これはもはや事故です!
 すると、磯崎は「ふっ」と小さく息を漏らした。
 呆れたでも笑ったでもない、なんとも言えない柔らかい表情。

「……どうしてそんなに警戒してるんだ?」

「ど、どうしてって……!さっきの修羅場見ましたよ!?
 元カノさんたちが三角関係で争ってて……!それに、磯崎さんの……噂が……」

「噂?」

 不思議そうに磯崎が首をかしげる。

「……えっと、遊んでるとか……モテるから女に困らないとか……」

(しまった。いくら何でも言い過ぎた!)
 バツが悪くなった美羽は、視線を合わせられず、うつむく。

 磯崎はしばらく黙っていた。
 怒ったのかと美羽が思った瞬間。

「……そんな噂、信じてたんだ?」

 変にくすぐったい声。
 少しだけ低くて、笑ってるような、苦笑してるような。

「べ、別に……信じてたというか……!今日のあれ見たら、そう思いますよ!」

「……確かに。

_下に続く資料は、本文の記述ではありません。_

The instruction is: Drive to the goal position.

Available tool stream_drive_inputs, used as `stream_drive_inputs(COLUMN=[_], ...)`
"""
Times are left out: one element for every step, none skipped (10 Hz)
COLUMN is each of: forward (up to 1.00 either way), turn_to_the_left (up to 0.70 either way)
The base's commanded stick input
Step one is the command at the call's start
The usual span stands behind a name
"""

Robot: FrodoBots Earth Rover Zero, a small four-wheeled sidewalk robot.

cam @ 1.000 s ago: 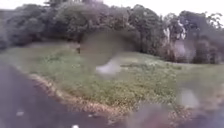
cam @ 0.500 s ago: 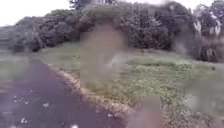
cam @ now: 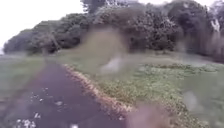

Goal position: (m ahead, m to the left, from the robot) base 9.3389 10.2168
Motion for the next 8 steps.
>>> stream_drive_inputs(forward=[0.85, 0.85, 0.85, 0.85, 0.85, 0.85, 0.85, 0.85], turn_to_the_left=[0.34, 0.34, 0.34, 0.34, 0.34, 0.34, 0.34, 0.34])
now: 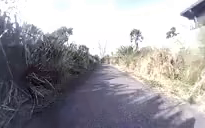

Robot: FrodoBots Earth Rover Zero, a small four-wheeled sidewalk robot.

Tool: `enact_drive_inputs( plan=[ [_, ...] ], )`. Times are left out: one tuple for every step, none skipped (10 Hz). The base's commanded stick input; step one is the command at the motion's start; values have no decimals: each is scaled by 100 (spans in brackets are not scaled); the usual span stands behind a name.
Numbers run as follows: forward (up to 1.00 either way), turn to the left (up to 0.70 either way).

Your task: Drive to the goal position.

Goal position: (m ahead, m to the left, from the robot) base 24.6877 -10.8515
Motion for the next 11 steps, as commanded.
enact_drive_inputs(
  plan=[
    [45,0],
    [45,0],
    [45,0],
    [45,0],
    [45,0],
    [45,0],
    [45,0],
    [45,0],
    [45,0],
    [45,-1],
    [45,-6]
  ],
)
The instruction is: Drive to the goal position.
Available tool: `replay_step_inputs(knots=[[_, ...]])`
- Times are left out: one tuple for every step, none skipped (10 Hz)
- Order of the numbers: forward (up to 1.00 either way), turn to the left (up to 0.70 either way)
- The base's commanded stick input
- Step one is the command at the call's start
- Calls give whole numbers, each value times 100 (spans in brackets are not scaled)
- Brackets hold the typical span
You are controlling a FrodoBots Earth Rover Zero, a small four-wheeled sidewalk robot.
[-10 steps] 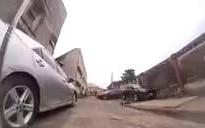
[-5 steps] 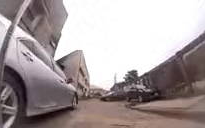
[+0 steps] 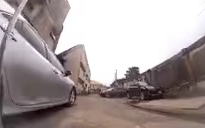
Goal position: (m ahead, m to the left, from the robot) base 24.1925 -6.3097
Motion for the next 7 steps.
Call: replay_step_inputs(knots=[[84, 3], [84, 3], [84, 3], [84, 3], [84, 3], [84, 3], [84, 3]])
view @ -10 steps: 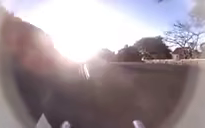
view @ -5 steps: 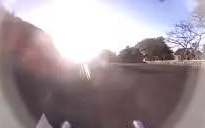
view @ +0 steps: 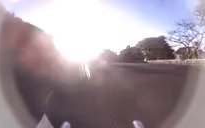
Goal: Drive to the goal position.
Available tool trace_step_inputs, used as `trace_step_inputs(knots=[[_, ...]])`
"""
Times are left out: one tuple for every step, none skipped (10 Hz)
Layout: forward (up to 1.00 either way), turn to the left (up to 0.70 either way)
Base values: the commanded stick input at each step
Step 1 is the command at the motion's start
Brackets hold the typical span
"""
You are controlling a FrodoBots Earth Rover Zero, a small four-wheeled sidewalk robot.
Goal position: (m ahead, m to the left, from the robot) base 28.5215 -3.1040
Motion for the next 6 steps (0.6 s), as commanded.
trace_step_inputs(knots=[[0.5,0.0],[0.5,0.0],[0.5,0.0],[0.5,0.0],[0.5,0.0],[0.5,0.0]])
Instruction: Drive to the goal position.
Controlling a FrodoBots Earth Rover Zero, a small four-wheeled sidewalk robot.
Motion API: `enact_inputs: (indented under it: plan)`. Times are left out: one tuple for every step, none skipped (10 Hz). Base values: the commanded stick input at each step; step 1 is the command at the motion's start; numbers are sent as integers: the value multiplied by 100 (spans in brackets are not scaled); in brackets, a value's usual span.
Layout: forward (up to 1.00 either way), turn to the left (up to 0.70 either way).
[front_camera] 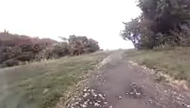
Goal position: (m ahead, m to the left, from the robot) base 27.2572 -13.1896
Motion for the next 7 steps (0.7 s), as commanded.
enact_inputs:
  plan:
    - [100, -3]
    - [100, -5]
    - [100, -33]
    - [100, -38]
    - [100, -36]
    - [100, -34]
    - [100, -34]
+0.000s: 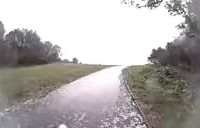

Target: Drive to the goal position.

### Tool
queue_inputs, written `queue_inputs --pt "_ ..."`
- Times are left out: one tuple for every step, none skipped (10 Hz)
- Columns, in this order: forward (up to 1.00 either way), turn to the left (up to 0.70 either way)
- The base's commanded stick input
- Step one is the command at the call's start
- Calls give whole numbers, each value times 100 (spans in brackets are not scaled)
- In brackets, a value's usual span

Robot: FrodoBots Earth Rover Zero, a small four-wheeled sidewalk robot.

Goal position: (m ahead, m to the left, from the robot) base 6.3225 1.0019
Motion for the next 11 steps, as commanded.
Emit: queue_inputs --pt "85 0" --pt "85 0" --pt "85 0" --pt "85 0" --pt "85 0" --pt "85 0" --pt "85 0" --pt "85 0" --pt "85 0" --pt "85 0" --pt "85 0"
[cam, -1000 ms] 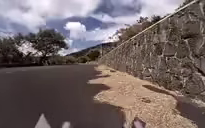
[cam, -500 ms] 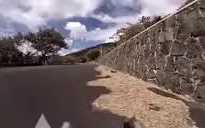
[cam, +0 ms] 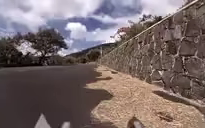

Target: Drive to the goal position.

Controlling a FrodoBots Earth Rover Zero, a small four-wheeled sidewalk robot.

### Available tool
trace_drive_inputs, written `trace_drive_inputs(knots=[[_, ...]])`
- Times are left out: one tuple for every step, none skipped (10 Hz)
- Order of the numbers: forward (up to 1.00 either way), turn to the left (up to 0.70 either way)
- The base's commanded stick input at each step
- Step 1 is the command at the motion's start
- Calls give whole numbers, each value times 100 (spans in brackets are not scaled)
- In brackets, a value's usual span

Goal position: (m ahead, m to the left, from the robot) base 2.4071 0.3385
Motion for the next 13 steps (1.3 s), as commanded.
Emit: trace_drive_inputs(knots=[[50, 0], [50, 0], [50, 0], [50, 0], [50, 0], [50, 0], [50, 0], [50, 0], [50, 0], [50, 0], [50, 0], [50, 0], [50, 0]])
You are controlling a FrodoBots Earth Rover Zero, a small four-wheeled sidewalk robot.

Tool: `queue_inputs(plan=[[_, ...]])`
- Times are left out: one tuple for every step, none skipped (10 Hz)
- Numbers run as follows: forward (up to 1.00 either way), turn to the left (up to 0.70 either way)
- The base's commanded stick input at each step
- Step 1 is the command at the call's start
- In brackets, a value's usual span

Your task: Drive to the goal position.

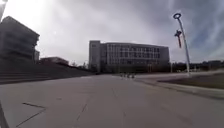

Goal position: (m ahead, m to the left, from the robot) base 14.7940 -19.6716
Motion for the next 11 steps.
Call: queue_inputs(plan=[[0.85,0.0],[0.85,0.0],[0.85,0.0],[0.85,0.0],[0.85,0.0],[0.85,0.0],[0.85,0.0],[0.85,0.0],[0.85,0.0],[0.85,0.0],[0.85,0.0]])
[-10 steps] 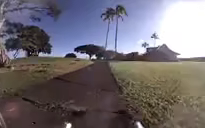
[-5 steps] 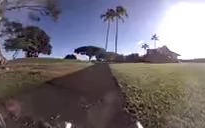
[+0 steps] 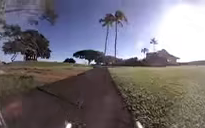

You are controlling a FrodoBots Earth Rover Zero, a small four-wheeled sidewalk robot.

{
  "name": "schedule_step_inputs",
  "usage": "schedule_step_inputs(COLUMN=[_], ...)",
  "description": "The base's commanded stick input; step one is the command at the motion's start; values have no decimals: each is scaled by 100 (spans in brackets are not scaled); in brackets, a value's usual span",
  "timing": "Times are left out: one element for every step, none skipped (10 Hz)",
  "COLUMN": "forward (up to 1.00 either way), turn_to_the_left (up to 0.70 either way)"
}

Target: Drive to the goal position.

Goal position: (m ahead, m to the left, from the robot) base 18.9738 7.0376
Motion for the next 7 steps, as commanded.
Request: schedule_step_inputs(forward=[70,70,70,70,70,70,70], turn_to_the_left=[0,0,0,0,0,0,0])
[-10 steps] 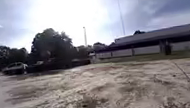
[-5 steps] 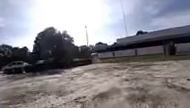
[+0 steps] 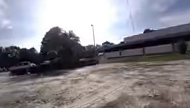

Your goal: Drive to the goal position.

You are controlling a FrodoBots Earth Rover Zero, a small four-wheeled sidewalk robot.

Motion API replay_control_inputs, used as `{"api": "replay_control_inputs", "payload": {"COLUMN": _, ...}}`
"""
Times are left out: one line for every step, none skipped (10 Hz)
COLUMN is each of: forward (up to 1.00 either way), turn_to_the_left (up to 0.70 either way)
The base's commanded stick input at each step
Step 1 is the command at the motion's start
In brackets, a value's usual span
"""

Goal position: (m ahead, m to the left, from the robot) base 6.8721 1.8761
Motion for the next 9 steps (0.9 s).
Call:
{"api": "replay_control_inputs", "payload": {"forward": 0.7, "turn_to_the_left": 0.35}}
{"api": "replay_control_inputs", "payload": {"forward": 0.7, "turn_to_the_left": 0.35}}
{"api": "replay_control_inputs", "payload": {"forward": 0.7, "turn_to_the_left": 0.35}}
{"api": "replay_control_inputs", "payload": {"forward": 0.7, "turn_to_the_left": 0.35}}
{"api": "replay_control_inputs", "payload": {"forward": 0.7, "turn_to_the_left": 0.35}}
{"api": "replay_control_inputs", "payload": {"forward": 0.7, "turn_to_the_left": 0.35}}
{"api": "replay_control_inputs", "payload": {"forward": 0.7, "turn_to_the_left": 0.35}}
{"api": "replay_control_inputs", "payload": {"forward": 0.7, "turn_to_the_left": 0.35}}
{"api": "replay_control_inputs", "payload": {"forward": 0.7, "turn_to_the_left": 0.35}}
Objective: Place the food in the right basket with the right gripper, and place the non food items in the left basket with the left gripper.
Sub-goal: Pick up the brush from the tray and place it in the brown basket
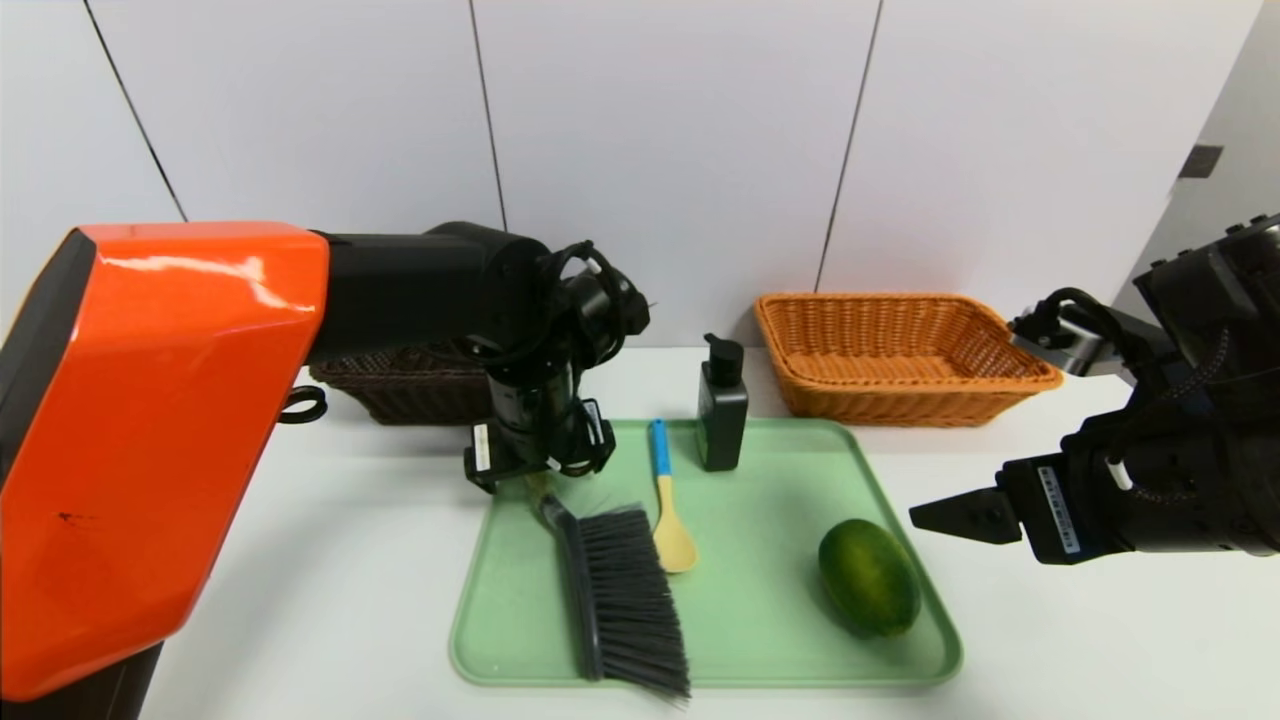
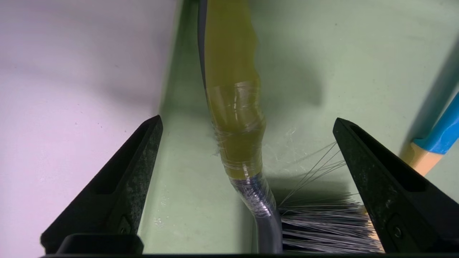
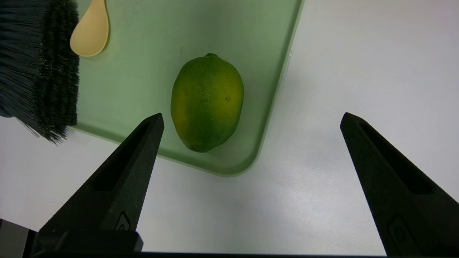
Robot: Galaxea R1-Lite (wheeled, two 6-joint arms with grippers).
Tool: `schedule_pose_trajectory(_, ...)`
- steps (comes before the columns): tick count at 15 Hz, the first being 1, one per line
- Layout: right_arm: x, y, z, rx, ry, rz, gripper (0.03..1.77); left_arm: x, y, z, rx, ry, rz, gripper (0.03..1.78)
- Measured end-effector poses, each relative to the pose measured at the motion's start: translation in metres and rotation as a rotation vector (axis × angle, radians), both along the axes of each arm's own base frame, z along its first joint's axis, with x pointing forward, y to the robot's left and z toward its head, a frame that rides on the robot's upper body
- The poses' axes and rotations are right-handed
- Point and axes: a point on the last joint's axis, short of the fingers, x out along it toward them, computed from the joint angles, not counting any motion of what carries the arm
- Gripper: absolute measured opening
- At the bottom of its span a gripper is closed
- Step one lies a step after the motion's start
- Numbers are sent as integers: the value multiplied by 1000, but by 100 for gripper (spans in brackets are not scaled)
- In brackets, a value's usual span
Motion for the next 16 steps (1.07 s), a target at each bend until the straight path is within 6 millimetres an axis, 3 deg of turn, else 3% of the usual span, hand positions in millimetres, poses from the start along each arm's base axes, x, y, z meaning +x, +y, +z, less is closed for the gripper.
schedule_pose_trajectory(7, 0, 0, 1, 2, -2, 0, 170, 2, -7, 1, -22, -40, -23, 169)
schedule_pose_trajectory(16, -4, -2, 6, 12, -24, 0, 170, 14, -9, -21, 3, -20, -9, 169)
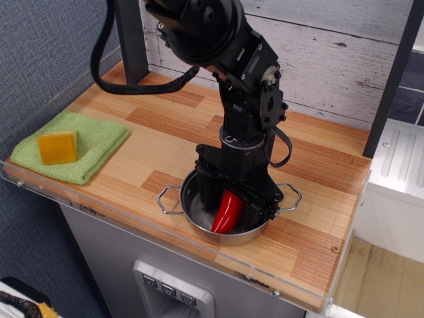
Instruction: PICK UP THE RED CHILLI AND PUT THE ANOTHER SIDE OF THE TABLE
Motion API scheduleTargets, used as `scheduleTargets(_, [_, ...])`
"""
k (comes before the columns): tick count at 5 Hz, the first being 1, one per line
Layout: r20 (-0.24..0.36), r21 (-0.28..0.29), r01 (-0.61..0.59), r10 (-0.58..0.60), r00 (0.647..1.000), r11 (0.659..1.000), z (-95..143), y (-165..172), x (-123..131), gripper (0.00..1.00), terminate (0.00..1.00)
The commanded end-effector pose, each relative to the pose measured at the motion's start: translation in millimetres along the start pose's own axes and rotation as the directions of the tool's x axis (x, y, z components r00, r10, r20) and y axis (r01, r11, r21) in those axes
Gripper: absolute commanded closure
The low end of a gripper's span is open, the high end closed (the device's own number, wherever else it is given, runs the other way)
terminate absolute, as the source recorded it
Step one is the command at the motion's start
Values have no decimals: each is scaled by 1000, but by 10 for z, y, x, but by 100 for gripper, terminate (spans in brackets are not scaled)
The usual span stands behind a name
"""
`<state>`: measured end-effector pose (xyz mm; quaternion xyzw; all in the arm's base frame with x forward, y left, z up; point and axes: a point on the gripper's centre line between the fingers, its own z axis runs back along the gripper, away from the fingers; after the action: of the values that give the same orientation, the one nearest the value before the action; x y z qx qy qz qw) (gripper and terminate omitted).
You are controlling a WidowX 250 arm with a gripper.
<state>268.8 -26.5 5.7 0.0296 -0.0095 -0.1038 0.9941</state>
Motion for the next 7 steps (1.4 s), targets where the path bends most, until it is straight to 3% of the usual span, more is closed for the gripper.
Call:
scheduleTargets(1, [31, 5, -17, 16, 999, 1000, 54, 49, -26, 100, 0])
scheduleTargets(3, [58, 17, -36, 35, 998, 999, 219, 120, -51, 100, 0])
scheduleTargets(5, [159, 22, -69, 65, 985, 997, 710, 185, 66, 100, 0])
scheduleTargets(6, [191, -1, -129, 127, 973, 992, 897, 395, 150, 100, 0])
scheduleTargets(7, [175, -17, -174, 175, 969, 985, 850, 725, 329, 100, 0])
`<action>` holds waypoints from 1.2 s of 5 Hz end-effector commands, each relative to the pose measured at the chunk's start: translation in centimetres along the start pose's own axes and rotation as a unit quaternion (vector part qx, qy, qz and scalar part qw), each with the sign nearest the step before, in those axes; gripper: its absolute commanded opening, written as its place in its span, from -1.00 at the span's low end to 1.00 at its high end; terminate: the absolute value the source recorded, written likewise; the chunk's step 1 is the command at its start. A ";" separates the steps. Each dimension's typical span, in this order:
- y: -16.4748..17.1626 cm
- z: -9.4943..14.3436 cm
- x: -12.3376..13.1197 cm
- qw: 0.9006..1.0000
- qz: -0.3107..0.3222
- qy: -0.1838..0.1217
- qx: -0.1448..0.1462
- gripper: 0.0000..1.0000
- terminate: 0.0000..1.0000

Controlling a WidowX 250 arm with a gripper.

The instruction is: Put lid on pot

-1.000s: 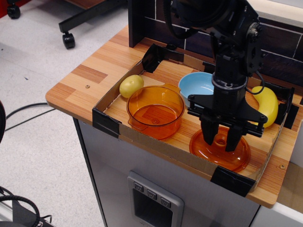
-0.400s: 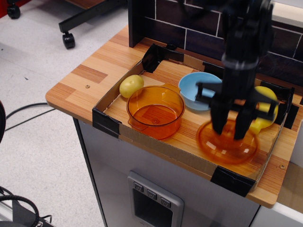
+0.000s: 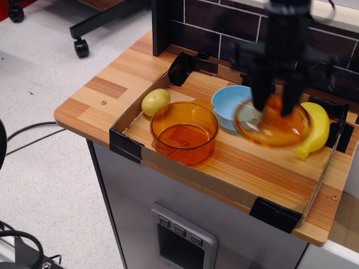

今日は最悪だったな」

 磯崎は自嘲気味に眉を下げた。

 その表情が、妙に美羽の胸に残る。

「でも、美羽さんが思ってるような女遊びはしてないよ」

「……っ」

「それに、君に何かするようなことは絶対にしない。嫌な思いも、怖い思いも、させない」

 真っ直ぐな声だった。
 嘘の色がひとつもない。

「だから……今日はベッドを使って」

 優しく促す声なのに、美羽はどうしても首を振ってしまう。

「む、むりです……!ソファで大丈夫ですから……!」

「美羽さん」

 名前を呼ばれた瞬間、息が止まる。